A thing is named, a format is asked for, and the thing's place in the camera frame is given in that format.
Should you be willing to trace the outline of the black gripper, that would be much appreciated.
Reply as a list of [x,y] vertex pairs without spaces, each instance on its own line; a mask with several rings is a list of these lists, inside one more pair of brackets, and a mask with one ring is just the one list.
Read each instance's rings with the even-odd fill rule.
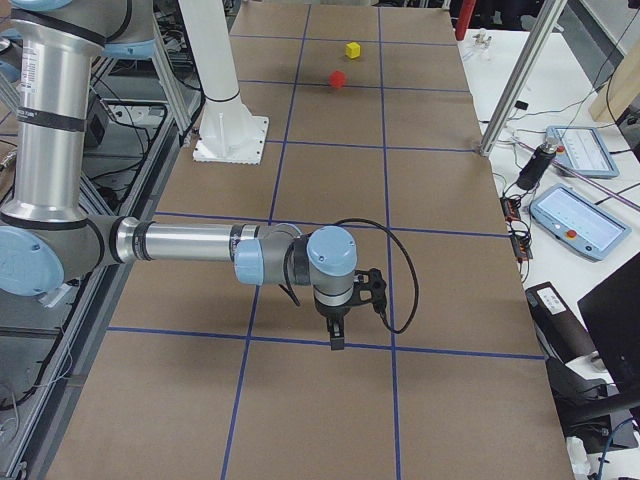
[[343,350],[345,348],[344,317],[350,312],[348,305],[329,306],[315,299],[315,308],[327,320],[330,348]]

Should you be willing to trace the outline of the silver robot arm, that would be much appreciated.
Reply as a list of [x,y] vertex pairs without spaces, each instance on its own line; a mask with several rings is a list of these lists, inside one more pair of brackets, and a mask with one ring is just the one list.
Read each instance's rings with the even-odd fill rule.
[[237,279],[309,285],[333,349],[354,305],[356,243],[338,226],[168,225],[79,205],[92,61],[158,50],[148,1],[16,1],[22,39],[15,183],[1,209],[1,287],[35,296],[97,268],[159,259],[230,261]]

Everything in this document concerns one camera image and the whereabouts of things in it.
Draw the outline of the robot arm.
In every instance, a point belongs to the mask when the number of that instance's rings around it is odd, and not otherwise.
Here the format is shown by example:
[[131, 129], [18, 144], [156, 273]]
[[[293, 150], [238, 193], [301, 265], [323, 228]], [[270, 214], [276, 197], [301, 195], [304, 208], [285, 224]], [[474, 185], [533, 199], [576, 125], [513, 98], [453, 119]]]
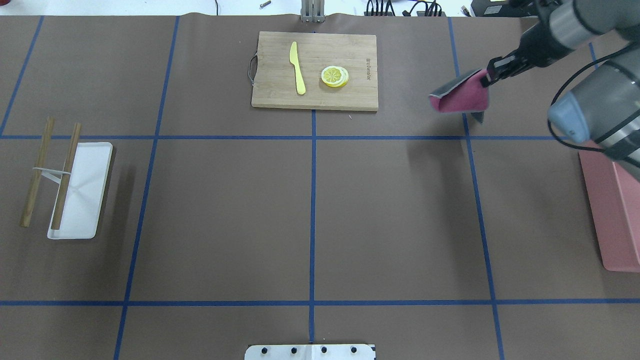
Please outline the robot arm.
[[594, 60], [598, 65], [572, 89], [563, 84], [547, 112], [551, 133], [569, 148], [601, 153], [639, 178], [639, 22], [637, 0], [533, 0], [538, 23], [519, 46], [491, 59], [484, 88], [532, 68], [546, 68], [611, 31], [624, 48]]

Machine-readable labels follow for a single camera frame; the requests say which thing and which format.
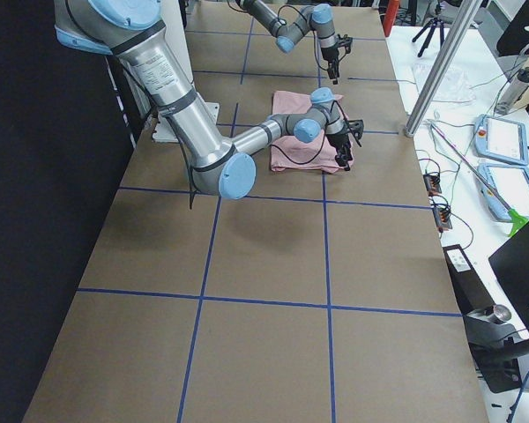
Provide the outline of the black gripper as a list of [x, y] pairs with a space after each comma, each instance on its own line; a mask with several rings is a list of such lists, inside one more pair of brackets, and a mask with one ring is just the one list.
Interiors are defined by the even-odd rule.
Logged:
[[353, 156], [349, 152], [352, 144], [350, 137], [358, 144], [358, 146], [361, 146], [363, 130], [364, 122], [362, 119], [341, 119], [337, 123], [328, 127], [328, 141], [337, 152], [335, 160], [345, 171], [350, 170], [353, 161]]
[[322, 58], [326, 61], [326, 69], [329, 78], [334, 85], [339, 83], [339, 50], [342, 48], [344, 54], [351, 53], [353, 38], [347, 34], [331, 34], [320, 37], [320, 49]]

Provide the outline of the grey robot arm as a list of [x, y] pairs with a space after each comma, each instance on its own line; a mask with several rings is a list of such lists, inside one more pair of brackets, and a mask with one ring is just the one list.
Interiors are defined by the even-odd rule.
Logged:
[[361, 120], [348, 120], [328, 87], [310, 95], [303, 114], [276, 114], [234, 137], [224, 137], [169, 47], [158, 1], [56, 1], [56, 36], [68, 48], [115, 56], [128, 63], [138, 83], [184, 144], [190, 192], [226, 199], [250, 193], [257, 175], [253, 154], [294, 136], [303, 143], [325, 135], [336, 163], [349, 168]]
[[340, 62], [352, 52], [353, 38], [337, 33], [334, 25], [333, 7], [328, 3], [307, 5], [297, 9], [291, 4], [284, 6], [296, 11], [296, 18], [288, 22], [280, 16], [280, 10], [273, 11], [264, 1], [236, 1], [237, 10], [249, 14], [260, 23], [276, 40], [276, 45], [285, 54], [308, 34], [313, 33], [314, 57], [318, 67], [325, 71], [334, 85], [339, 83]]

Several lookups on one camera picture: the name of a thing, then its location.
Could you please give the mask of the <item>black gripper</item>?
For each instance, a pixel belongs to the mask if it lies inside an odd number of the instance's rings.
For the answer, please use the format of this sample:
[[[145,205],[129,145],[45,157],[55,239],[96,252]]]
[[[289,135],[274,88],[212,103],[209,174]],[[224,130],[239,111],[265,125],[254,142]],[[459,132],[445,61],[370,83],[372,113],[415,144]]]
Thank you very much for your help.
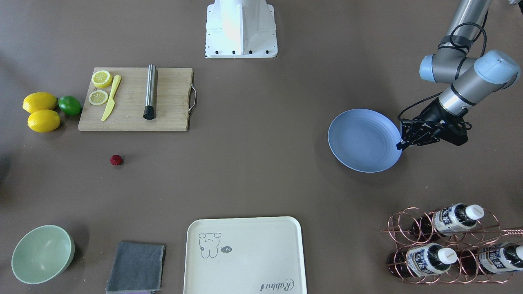
[[[420,120],[428,121],[428,125],[422,122],[402,122],[400,124],[401,140],[396,144],[398,150],[405,150],[411,145],[424,146],[440,141],[440,122],[446,116],[455,116],[441,106],[438,99],[432,101],[420,114]]]

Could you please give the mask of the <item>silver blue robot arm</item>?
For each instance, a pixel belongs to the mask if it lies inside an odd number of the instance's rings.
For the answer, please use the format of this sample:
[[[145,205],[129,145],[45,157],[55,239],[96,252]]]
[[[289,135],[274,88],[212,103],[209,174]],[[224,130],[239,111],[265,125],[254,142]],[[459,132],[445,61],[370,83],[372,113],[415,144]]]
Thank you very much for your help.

• • •

### What you should do
If an entry holds a picture, skip the picture and print the rest of the data exactly.

### Result of this task
A thing is named, a format is asked for, and the thing's place in the camera frame is given in that format.
Should you be willing to trace the outline of the black gripper, that would be much appreciated.
Reply as a list of [x,y] vertex pairs without spaces, each instance on its own line; a mask with several rings is a list of these lists, inside one more pair of brackets, and a mask with one ring is just the one list.
Read each instance's rings with the even-odd fill rule.
[[343,350],[345,348],[344,317],[350,312],[348,305],[329,306],[315,299],[315,308],[327,320],[330,348]]

Should you be willing to trace the outline of the silver robot arm, that would be much appreciated.
Reply as a list of [x,y] vertex pairs without spaces, each instance on its own line; a mask with several rings is a list of these lists, inside one more pair of brackets, and a mask with one ring is just the one list.
Read each instance's rings with the even-odd fill rule.
[[237,279],[309,285],[333,349],[354,305],[356,243],[338,226],[168,225],[79,205],[92,61],[158,50],[148,1],[16,1],[22,39],[15,183],[1,209],[1,287],[35,296],[97,268],[159,259],[230,261]]

Everything in this document concerns one camera image and the whereabouts of things in it.
Draw the outline of the robot arm.
In every instance, a point belongs to the mask when the number of that instance's rings around it is odd, and not otherwise.
Here the format is shown by example:
[[131, 129], [18, 144], [156, 273]]
[[[293, 150], [238, 193], [301, 265], [323, 228]], [[270, 214], [276, 197], [301, 195], [304, 208], [285, 224]], [[474, 185], [533, 199], [576, 125], [513, 98], [453, 119]]]
Please outline the robot arm.
[[594, 60], [598, 65], [572, 89], [563, 84], [547, 112], [551, 133], [569, 148], [601, 153], [639, 178], [639, 22], [637, 0], [533, 0], [538, 23], [519, 46], [491, 59], [484, 88], [532, 68], [546, 68], [611, 31], [624, 48]]

Machine-readable labels follow for a single camera frame; the requests say which thing and which format.
Provide the outline of the black gripper as a list of [x, y] pairs with a space after each comma, each instance on its own line; a mask with several rings is a list of such lists, inside one more pair of brackets, and a mask with one ring is just the one list.
Interiors are defined by the even-odd rule.
Logged:
[[353, 156], [349, 152], [352, 144], [350, 137], [358, 144], [358, 146], [361, 146], [363, 130], [364, 122], [362, 119], [341, 119], [337, 123], [328, 127], [328, 141], [337, 152], [335, 160], [345, 171], [350, 170], [353, 161]]
[[322, 58], [326, 61], [326, 69], [329, 78], [334, 85], [339, 83], [339, 50], [342, 48], [344, 54], [351, 53], [353, 38], [347, 34], [331, 34], [320, 37], [320, 49]]

Provide the outline of the grey robot arm as a list of [x, y] pairs with a space after each comma, each instance on its own line; a mask with several rings is a list of such lists, inside one more pair of brackets, and a mask with one ring is just the one list.
Interiors are defined by the even-odd rule.
Logged:
[[361, 120], [348, 120], [328, 87], [310, 95], [303, 114], [276, 114], [234, 137], [224, 137], [169, 47], [158, 1], [56, 1], [56, 36], [68, 48], [115, 56], [128, 63], [138, 83], [184, 144], [190, 192], [226, 199], [250, 193], [257, 175], [253, 154], [294, 136], [303, 143], [325, 135], [336, 163], [349, 168]]
[[340, 62], [352, 52], [353, 38], [337, 33], [334, 25], [333, 7], [328, 3], [307, 5], [297, 9], [291, 4], [284, 6], [296, 11], [296, 18], [288, 22], [280, 16], [280, 10], [273, 11], [264, 1], [236, 1], [237, 10], [249, 14], [260, 23], [276, 40], [276, 45], [285, 54], [308, 34], [313, 33], [314, 57], [318, 67], [325, 71], [334, 85], [339, 83]]

Several lookups on one camera picture: the name of a thing, then its location.
Could you please give the mask of the <item>black gripper</item>?
For each instance, a pixel belongs to the mask if it lies inside an odd number of the instance's rings.
For the answer, please use the format of this sample:
[[[145,205],[129,145],[45,157],[55,239],[96,252]]]
[[[289,135],[274,88],[212,103],[209,174]],[[224,130],[239,111],[265,125],[254,142]],[[459,132],[445,61],[370,83],[372,113],[415,144]]]
Thank you very much for your help.
[[[420,120],[428,121],[428,125],[422,122],[402,122],[400,124],[401,140],[396,144],[398,150],[405,150],[411,145],[424,146],[440,141],[440,122],[446,116],[455,116],[441,106],[438,99],[432,101],[420,114]]]

Could you please give the mask of the <item>silver blue robot arm</item>?
For each instance, a pixel belongs to the mask if it lies inside an odd number of the instance's rings.
For the answer, please use the format of this sample:
[[[145,205],[129,145],[45,157],[55,239],[96,252]]]
[[[289,135],[274,88],[212,103],[209,174]],[[224,130],[239,111],[265,125],[254,142]],[[459,132],[445,61],[370,83],[372,113],[415,144]]]
Thank you very much for your help.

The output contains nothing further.